- _Records from a dataset_
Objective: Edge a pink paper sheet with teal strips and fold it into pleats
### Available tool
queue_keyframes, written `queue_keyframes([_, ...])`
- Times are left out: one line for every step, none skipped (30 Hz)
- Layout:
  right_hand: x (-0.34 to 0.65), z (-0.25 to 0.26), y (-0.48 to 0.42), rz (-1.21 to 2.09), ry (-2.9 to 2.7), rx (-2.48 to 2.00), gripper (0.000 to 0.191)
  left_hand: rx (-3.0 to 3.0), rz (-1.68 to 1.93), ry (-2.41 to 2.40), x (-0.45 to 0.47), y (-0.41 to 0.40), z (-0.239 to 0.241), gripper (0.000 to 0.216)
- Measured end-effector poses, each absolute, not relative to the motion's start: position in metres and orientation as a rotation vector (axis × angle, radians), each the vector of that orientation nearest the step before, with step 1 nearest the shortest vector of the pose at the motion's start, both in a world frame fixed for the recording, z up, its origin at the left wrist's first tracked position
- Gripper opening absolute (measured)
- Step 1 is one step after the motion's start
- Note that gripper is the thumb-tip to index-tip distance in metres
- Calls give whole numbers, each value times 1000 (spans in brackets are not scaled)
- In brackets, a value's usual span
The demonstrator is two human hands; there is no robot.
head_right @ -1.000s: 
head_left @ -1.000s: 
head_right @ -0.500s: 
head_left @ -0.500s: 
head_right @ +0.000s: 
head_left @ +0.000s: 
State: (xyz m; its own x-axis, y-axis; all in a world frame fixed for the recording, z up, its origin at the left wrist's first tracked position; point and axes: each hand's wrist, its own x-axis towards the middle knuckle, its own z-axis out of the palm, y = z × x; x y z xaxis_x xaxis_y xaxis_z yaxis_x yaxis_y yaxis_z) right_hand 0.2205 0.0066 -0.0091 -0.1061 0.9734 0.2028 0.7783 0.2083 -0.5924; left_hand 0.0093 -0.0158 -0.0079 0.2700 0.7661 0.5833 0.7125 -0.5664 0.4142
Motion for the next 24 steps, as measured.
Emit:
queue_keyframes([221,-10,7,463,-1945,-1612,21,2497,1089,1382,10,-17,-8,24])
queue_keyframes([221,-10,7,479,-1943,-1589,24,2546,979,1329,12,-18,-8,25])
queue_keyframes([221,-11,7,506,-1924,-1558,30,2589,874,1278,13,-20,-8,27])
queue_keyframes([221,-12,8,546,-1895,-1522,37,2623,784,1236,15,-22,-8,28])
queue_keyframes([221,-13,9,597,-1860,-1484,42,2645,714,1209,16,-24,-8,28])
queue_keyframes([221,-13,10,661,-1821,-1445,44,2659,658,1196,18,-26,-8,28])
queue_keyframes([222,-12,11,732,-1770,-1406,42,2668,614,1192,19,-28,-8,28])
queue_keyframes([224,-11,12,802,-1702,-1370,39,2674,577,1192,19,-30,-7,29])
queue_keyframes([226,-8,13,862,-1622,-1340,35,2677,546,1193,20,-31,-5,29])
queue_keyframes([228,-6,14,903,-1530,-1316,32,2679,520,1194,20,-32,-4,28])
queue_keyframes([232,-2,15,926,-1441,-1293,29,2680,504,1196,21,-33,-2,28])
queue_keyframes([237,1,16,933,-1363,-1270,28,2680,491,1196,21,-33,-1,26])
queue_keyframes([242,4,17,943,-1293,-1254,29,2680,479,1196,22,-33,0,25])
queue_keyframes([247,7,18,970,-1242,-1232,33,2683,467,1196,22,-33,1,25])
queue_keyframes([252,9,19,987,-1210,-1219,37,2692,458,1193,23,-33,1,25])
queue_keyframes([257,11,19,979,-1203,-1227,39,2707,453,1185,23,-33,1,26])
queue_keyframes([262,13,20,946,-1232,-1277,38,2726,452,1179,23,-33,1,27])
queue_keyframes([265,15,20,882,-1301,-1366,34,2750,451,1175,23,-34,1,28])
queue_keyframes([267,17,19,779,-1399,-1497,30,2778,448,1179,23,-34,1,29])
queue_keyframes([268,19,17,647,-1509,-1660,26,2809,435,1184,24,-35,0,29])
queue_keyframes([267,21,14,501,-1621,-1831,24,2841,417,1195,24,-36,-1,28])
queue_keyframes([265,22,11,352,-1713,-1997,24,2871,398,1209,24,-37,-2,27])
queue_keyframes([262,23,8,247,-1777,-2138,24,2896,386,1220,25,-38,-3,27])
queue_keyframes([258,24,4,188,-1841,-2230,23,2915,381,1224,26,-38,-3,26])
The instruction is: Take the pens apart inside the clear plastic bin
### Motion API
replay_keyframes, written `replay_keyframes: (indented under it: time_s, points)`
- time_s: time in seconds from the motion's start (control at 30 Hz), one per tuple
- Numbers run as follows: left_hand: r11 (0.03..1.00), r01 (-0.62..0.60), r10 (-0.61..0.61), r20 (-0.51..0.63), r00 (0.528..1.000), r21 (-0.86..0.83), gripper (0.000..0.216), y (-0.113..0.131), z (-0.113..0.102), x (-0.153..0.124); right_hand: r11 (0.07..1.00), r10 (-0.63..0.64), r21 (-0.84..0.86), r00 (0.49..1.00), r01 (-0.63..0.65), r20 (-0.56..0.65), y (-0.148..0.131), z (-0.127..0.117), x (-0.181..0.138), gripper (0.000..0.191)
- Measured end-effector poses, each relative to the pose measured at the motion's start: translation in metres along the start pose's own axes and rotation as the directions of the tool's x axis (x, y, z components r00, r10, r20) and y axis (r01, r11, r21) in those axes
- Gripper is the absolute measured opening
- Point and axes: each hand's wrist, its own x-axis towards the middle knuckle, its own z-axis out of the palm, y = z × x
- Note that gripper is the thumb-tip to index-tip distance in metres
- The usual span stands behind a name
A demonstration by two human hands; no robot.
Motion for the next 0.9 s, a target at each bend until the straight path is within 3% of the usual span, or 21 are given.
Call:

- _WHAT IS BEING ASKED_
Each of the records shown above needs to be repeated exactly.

- _REPLY TO THE TASK_
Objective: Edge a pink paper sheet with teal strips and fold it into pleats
### Available tool
queue_keyframes, written `queue_keyframes([_, ...])`
- Times are left out: one line for every step, none skipped (30 Hz)
- Layout:
  right_hand: x (-0.34 to 0.65), z (-0.25 to 0.26), y (-0.48 to 0.42), rz (-1.21 to 2.09), ry (-2.9 to 2.7), rx (-2.48 to 2.00), gripper (0.000 to 0.191)
  left_hand: rx (-3.0 to 3.0), rz (-1.68 to 1.93), ry (-2.41 to 2.40), x (-0.45 to 0.47), y (-0.41 to 0.40), z (-0.239 to 0.241), gripper (0.000 to 0.216)
- Measured end-effector poses, each absolute, not relative to the motion's start: position in metres and orientation as a rotation vector (axis × angle, radians), each the vector of that orientation nearest the step before, with step 1 nearest the shortest vector of the pose at the motion's start, both in a world frame fixed for the recording, z up, its origin at the left wrist's first tracked position
- Gripper opening absolute (measured)
- Step 1 is one step after the motion's start
- Note that gripper is the thumb-tip to index-tip distance in metres
- Calls give whole numbers, each value times 1000 (spans in brackets are not scaled)
- In brackets, a value's usual span
The demonstrator is two human hands; there is no robot.
head_right @ -1.000s: 
head_left @ -1.000s: 
head_right @ -0.500s: 
head_left @ -0.500s: 
head_right @ +0.000s: 
head_left @ +0.000s: 
State: (xyz m; its own x-axis, y-axis; all in a world frame fixed for the recording, z up, its origin at the left wrist's first tracked position; point and axes: each hand's wrist, its own x-axis towards the middle knuckle, its own z-axis out of the palm, y = z × x; x y z xaxis_x xaxis_y xaxis_z yaxis_x yaxis_y yaxis_z) right_hand 0.2205 0.0066 -0.0091 -0.1061 0.9734 0.2028 0.7783 0.2083 -0.5924; left_hand 0.0093 -0.0158 -0.0079 0.2700 0.7661 0.5833 0.7125 -0.5664 0.4142
Motion for the next 24 steps, as measured.
Emit:
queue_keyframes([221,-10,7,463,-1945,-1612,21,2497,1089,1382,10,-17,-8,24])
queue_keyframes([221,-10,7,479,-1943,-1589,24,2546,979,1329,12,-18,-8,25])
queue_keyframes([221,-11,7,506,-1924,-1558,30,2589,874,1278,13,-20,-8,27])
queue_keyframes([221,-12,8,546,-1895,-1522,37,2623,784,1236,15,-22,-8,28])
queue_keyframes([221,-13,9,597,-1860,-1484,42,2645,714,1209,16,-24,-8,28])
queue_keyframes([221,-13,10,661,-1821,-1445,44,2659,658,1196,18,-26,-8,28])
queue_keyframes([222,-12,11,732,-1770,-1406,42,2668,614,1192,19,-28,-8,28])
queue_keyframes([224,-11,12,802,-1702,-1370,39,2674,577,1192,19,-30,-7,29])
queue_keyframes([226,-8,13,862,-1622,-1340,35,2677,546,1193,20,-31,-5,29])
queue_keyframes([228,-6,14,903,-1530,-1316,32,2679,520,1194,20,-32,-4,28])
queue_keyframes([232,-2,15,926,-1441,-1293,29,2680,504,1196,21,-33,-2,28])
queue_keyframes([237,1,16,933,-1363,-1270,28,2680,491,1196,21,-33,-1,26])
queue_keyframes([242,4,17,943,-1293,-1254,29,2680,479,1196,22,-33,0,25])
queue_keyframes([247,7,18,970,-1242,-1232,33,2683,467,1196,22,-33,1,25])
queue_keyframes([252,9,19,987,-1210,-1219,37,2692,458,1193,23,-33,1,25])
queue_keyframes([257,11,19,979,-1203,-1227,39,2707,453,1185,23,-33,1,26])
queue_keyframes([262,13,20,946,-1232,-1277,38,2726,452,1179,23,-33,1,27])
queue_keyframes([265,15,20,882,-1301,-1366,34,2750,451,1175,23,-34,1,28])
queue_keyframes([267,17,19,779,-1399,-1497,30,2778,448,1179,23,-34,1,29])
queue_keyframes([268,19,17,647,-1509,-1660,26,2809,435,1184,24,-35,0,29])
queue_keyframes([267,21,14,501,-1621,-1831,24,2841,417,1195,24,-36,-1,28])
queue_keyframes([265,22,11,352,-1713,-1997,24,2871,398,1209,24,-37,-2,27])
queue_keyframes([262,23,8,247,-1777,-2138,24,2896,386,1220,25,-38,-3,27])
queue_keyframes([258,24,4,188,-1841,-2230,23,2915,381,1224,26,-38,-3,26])
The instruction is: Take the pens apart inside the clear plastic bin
### Motion API
replay_keyframes, written `replay_keyframes: (indented under it: time_s, points)`
- time_s: time in seconds from the motion's start (control at 30 Hz), one per tuple
- Numbers run as follows: left_hand: r11 (0.03..1.00), r01 (-0.62..0.60), r10 (-0.61..0.61), r20 (-0.51..0.63), r00 (0.528..1.000), r21 (-0.86..0.83), gripper (0.000..0.216), y (-0.113..0.131), z (-0.113..0.102), x (-0.153..0.124); right_hand: r11 (0.07..1.00), r10 (-0.63..0.64), r21 (-0.84..0.86), r00 (0.49..1.00), r01 (-0.63..0.65), r20 (-0.56..0.65), y (-0.148..0.131), z (-0.127..0.117), x (-0.181..0.138), gripper (0.000..0.191)
- Measured end-effector poses, each relative to the pose measured at the motion's start: translation in metres along the start pose's own axes and rotation as the directions of the tool's x axis (x, y, z components r00, r10, r20) and y axis (r01, r11, r21) in those axes
- Gripper is the absolute measured opening
- Point and axes: each hand's wrist, its own x-axis towards the middle knuckle, its own z-axis out of the palm, y = z × x
- Note that gripper is the thumb-tip to index-tip distance in metres
- The usual span stands behind a name
A demonstration by two human hands; no robot.
Motion for the next 0.9 s, a target at each bend until the straight path is within 3% of the usual span, or 21 are given.
Call:

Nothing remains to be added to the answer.